Tom came out of the hallucination with a violent start, feeling like he’d been hit in the stomach with a sledgehammer. He struggled to catch his breath, gasping for air as he fought his way back to full consciousness. He felt bad, really bad.
That was definitely the worst one ever, he thought. The hypnagogic episode he had just gone through was more awful than the ones where he’d been chased by wolves or had fallen from the roof of a skyscraper, and the one when he’d been buried alive. They’d all seemed terrifyingly real, but this one …
He was lying in the fetal position. Suddenly he came to the realization that he wasn’t in his bed, the comforting place where he usually came to after his attacks. He seemed to be on the floor someplace, coarse carpeting beneath him. Slowly he uncurled, muscles aching, the dull throb behind his eyes a distant reminder of the excruciating headache he had experienced within his hallucination. He stood carefully, looking around, but everywhere he looked brought only confusion, and he started to panic. Am I still hallucinating?
And then he realized that he wasn’t alone.
Tom yelped at the sight of a gray-haired man dressed in a T-shirt and slacks standing nearby, pointing a gun directly at his head.
It was a Glock nine millimeter, and how he knew that only added to his anxiety.
A million and one things raced through his mind as he looked around the room, desperate for a rational explanation, almost hoping that this really was another trick of his illness. Tom closed his hands into fists, sinking his fingernails into the soft flesh of his palms, and squeezed, hoping that the pain might break this latest attack, if this was indeed a hallucination.
“There’s no need to be afraid,” the man said, although he continued to train his weapon on the boy. “My name is Christian Tremain.” His voice was rough and gravelly. “I work for a special division of the government. I’m sure this is all a bit overwhelming, but we want to help you.”
First the old man working for some freaky group of mad scientists and now this, Tom thought as he backed up into the wall. “Help me wake up, then.”
Tremain lowered his weapon. “This isn’t a dream, boy,” he said. “You’re very much awake and in great danger.”

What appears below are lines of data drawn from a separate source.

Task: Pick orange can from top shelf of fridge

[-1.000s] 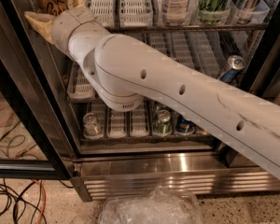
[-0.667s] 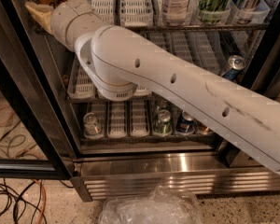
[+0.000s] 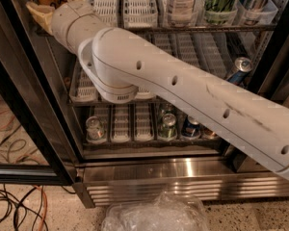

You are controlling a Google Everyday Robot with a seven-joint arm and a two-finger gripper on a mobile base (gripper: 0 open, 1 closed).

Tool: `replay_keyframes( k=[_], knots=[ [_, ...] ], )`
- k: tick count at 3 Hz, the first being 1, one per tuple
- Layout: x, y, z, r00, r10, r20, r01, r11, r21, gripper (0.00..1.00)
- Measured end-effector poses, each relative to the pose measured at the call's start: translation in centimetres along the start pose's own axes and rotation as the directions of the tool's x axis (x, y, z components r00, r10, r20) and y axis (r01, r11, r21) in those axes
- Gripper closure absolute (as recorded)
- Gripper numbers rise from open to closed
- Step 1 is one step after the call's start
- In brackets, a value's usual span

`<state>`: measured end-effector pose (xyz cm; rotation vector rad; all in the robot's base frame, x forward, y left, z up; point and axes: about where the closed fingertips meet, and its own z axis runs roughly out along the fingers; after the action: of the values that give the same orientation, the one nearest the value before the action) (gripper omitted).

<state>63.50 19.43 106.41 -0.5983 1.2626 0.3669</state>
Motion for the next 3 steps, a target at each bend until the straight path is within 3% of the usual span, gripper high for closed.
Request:
replay_keyframes(
  k=[2,3],
  knots=[
    [0.00,0.00,0.00,1.000,0.000,0.000,0.000,1.0000,0.000,0.86],
    [0.00,0.01,0.00,1.000,0.000,0.000,0.000,1.0000,0.000,1.00]
  ],
)
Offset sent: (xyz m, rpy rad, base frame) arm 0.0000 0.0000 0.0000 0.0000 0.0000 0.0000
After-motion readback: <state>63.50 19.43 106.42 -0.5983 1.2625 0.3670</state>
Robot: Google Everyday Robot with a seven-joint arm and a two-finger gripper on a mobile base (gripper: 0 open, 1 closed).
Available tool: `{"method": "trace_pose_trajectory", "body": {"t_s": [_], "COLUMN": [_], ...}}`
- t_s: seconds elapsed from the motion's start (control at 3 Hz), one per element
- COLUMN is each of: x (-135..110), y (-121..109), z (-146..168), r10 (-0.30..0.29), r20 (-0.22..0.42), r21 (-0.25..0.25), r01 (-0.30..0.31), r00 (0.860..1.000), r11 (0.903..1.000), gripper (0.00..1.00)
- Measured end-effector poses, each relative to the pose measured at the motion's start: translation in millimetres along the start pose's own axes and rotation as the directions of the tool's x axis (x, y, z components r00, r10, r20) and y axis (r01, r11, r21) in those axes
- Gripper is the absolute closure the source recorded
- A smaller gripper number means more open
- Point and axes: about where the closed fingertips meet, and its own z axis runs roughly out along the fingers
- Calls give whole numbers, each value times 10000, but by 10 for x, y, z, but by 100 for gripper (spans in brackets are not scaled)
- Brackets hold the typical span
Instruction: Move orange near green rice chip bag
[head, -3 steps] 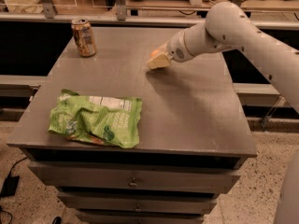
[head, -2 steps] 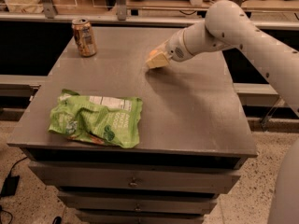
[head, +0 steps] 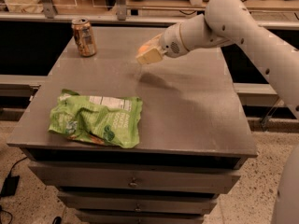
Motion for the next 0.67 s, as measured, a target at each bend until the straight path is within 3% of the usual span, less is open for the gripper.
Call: {"method": "trace_pose_trajectory", "body": {"t_s": [0.33,0.67], "x": [-158,-47], "y": [447,763], "z": [-39,-82], "r10": [-781,-1186], "r20": [-245,-714], "r21": [-597,-1071], "r01": [765,1106], "r00": [9966,9904], "r11": [9953,9881], "gripper": [100,100]}}
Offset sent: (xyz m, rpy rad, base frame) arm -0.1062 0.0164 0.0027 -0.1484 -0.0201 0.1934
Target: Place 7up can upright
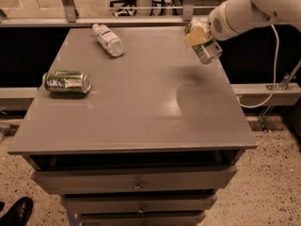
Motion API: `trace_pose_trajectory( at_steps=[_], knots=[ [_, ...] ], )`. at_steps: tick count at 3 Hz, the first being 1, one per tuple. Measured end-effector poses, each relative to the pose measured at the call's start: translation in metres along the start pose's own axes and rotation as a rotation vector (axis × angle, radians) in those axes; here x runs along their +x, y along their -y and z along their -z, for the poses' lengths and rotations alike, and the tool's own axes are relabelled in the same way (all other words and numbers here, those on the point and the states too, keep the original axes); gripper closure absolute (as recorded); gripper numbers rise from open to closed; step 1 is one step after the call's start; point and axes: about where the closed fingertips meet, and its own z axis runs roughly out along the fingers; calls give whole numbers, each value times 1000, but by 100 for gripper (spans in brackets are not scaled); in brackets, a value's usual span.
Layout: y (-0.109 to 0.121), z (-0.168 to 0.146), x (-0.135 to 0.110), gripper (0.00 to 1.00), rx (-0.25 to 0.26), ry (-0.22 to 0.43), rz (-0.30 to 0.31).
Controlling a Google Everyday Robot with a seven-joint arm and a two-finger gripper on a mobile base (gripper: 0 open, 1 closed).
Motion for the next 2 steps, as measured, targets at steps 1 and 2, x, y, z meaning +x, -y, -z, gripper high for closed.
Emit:
trace_pose_trajectory(
  at_steps=[1, 2],
  knots=[
    [-3, 20, -13, 100, -73, 222, -21],
    [12, 36, -7, 100, -134, 410, -88]
  ],
)
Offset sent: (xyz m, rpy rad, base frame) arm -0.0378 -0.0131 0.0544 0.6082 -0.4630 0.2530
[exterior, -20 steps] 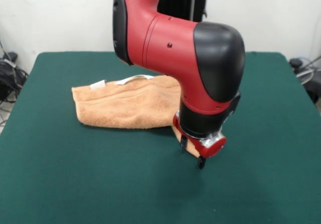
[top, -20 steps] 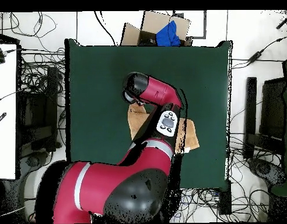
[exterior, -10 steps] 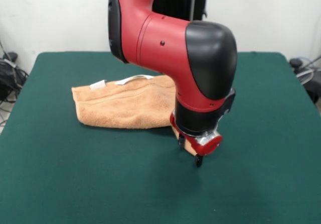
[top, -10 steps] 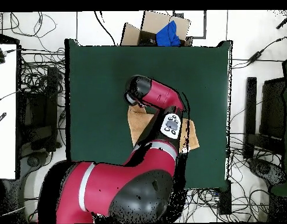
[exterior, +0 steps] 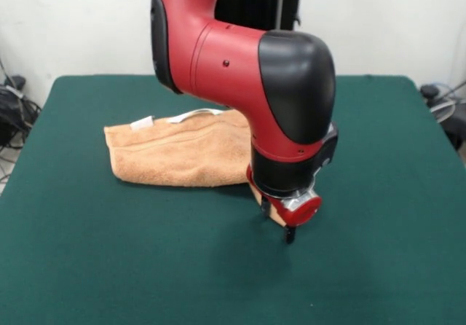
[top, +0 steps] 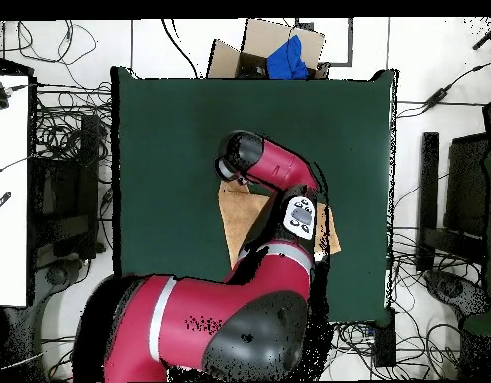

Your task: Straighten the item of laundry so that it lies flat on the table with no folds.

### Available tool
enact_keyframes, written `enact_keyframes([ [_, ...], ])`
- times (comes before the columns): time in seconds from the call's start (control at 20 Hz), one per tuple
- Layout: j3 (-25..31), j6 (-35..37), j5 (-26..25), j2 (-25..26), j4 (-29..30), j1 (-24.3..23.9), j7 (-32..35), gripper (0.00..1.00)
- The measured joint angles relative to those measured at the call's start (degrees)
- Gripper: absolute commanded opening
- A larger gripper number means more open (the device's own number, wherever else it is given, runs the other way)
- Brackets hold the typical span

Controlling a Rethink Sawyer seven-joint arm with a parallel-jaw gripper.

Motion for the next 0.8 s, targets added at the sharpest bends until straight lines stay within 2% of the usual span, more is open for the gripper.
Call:
enact_keyframes([
  [0.8, -0.79, 0.18, 0.47, 0.23, -0.34, 2.01, 0.01, 1.0],
])
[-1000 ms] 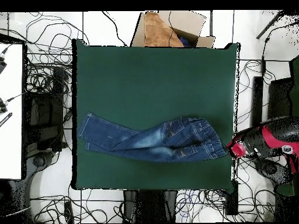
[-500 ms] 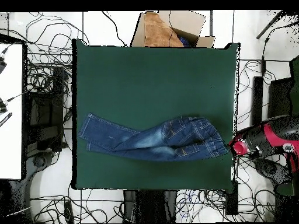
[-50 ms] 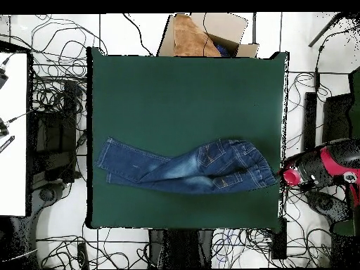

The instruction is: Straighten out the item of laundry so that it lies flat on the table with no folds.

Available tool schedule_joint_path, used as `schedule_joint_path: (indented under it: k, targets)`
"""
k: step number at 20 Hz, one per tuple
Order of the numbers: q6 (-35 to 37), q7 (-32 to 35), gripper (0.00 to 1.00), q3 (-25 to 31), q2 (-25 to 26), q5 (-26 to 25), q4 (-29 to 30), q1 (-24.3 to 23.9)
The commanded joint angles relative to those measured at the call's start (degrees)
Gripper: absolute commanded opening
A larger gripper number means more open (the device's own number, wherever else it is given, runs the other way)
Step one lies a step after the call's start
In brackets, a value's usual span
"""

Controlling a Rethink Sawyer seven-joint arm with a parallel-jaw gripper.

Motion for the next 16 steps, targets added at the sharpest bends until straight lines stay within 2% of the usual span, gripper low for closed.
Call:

Tom wanted to laugh, it was all so crazy. He decided that he preferred the daymares where he floated off into space or turned into smoke and blew away on the wind.
“I just want to wake up,” he whispered, banging his head against the wall behind him with a hollow thunk.

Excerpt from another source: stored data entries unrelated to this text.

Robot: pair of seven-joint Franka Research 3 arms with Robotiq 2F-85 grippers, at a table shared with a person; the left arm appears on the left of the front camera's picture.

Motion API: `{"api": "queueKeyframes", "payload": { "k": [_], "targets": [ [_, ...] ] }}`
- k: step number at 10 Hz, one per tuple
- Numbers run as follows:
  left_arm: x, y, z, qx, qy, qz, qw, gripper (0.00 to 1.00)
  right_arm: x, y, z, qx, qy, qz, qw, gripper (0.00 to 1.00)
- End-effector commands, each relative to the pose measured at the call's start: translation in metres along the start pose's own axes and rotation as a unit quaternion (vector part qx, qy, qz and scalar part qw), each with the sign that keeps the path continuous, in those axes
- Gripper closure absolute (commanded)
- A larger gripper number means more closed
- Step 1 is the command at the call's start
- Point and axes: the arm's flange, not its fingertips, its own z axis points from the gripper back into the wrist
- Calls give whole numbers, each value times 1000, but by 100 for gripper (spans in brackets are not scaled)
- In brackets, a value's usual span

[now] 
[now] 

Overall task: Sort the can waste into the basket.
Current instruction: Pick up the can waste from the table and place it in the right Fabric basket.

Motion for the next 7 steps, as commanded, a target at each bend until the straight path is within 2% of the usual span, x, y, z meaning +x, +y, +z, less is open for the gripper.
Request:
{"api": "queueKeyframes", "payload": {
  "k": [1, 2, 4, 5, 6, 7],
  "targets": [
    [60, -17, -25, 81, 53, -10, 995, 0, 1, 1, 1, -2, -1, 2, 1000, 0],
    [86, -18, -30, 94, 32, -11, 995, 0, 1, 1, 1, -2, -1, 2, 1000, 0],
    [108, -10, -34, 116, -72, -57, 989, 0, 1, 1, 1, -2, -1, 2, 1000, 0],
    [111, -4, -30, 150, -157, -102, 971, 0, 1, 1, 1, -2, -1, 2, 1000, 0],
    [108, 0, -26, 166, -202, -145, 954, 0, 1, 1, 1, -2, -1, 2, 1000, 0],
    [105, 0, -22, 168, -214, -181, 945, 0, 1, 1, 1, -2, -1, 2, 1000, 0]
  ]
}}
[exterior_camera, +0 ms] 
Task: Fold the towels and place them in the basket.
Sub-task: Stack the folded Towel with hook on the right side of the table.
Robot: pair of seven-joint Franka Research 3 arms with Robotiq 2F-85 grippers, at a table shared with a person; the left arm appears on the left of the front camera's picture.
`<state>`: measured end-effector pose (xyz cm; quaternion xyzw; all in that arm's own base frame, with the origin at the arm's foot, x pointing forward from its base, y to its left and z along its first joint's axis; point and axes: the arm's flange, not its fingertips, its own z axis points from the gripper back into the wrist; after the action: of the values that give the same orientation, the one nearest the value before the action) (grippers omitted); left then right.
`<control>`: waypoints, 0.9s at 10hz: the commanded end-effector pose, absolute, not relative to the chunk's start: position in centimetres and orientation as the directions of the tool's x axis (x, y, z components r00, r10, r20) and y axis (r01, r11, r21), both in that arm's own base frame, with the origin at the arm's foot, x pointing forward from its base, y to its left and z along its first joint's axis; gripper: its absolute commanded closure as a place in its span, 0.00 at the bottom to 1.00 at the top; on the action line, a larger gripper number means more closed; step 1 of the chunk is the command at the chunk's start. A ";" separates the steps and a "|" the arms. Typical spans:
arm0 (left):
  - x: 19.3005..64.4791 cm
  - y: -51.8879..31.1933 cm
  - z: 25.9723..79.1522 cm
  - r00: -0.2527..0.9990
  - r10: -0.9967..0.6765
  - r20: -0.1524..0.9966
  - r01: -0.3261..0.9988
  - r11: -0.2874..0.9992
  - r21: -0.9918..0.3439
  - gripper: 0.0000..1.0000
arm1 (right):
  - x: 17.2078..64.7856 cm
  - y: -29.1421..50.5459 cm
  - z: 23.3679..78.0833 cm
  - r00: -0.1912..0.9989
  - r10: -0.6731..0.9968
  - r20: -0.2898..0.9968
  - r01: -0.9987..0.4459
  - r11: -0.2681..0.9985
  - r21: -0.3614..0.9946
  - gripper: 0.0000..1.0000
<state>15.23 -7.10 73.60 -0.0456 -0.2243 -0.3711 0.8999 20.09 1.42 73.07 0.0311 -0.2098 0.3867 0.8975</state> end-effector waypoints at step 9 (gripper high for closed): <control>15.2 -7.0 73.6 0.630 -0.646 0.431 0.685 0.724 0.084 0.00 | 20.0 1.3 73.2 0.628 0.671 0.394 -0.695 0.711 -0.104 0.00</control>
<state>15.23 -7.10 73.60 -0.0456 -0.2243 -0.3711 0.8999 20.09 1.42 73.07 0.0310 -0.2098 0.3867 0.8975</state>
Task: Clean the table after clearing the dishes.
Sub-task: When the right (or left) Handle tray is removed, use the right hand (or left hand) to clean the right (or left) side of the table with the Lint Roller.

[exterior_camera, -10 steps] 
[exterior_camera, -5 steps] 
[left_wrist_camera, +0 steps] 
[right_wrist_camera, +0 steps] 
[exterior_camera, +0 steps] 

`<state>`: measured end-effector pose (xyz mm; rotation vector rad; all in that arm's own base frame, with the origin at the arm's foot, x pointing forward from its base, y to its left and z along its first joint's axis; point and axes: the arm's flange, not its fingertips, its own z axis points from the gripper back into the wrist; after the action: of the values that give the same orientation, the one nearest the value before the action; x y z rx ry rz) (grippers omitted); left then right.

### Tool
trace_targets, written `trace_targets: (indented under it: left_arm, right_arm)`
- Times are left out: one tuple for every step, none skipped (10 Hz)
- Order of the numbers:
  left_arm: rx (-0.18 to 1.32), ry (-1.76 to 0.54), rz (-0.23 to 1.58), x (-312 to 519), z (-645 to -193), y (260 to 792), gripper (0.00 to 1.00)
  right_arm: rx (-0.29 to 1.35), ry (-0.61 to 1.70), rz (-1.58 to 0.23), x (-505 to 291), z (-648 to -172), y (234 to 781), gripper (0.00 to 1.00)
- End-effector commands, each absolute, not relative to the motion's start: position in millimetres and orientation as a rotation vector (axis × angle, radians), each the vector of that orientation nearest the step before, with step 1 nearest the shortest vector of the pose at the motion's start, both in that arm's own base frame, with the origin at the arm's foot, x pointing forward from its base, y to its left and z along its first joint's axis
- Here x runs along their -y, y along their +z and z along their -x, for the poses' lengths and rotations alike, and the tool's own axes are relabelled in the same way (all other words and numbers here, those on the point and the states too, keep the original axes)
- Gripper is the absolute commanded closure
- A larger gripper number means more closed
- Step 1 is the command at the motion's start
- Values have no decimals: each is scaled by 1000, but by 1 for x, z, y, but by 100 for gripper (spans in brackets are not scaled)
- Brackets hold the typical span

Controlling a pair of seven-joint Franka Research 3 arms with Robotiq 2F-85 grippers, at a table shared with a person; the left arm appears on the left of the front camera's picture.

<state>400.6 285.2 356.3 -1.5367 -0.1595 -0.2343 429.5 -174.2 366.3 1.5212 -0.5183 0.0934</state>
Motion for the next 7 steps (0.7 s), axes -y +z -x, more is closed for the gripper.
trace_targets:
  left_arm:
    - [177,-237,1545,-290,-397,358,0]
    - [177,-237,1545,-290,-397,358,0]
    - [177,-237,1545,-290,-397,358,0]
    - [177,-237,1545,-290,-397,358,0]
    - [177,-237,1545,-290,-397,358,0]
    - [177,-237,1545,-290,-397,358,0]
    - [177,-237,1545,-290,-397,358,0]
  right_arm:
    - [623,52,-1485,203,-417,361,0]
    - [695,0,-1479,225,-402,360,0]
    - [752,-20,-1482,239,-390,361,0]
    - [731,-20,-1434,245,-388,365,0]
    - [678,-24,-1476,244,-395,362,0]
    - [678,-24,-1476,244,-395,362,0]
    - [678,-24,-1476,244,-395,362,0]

“What’s your name, son?” the man asked quietly.
The name Tyler Garrett popped into his head, and for a moment Tom actually forgot his own.
“Tom Lovett,” he yelled, forcing the words from his mouth before he could forget again. “My name is Tom Lovett.”
“Easy, Tom.” Tremain raised a hand in a calming gesture. “I know how crazy this must seem to you, but I do want to help you get through this. The first thing that you have to realize, though, is that this is real—you are not dreaming.”
Tom’s legs began to tremble, the truth of the man’s words slowly sinking in. “How can it be real?” he said, more to himself than to anyone else. “How is this even possible?” He was holding on by a hair; in a matter of moments he was sure he would be screaming.
Tremain moved closer and Tom recoiled, sliding down the wall, suddenly feeling like a puppet whose strings had been cut.
“Who are you …? What’s happening to me? I have to call my parents… I have to—”
“Calm down, Tom,” Tremain ordered in an authoritative voice. “Remember what Dr. Quentin told you.”
Tom tried to shrink farther into the wall. “How could you know about that?”
“He told me what he was going to do,” the man explained. “He told me about the memory implant and how he was going to try to override your programming.”
“The Janus Project,” Tom whispered. “You know about the Janus Project, but it’s just a dream—a hallucination, wasn’t it?”
“Tom, you are a result of the science developed by Janus—a science that was supposed to be used for the good of the country but has been subverted by the project’s director, Brandon Kavanagh.”
“It’s finally happened.” Tom moaned, burying his face in his hands. “I’ve finally lost it.”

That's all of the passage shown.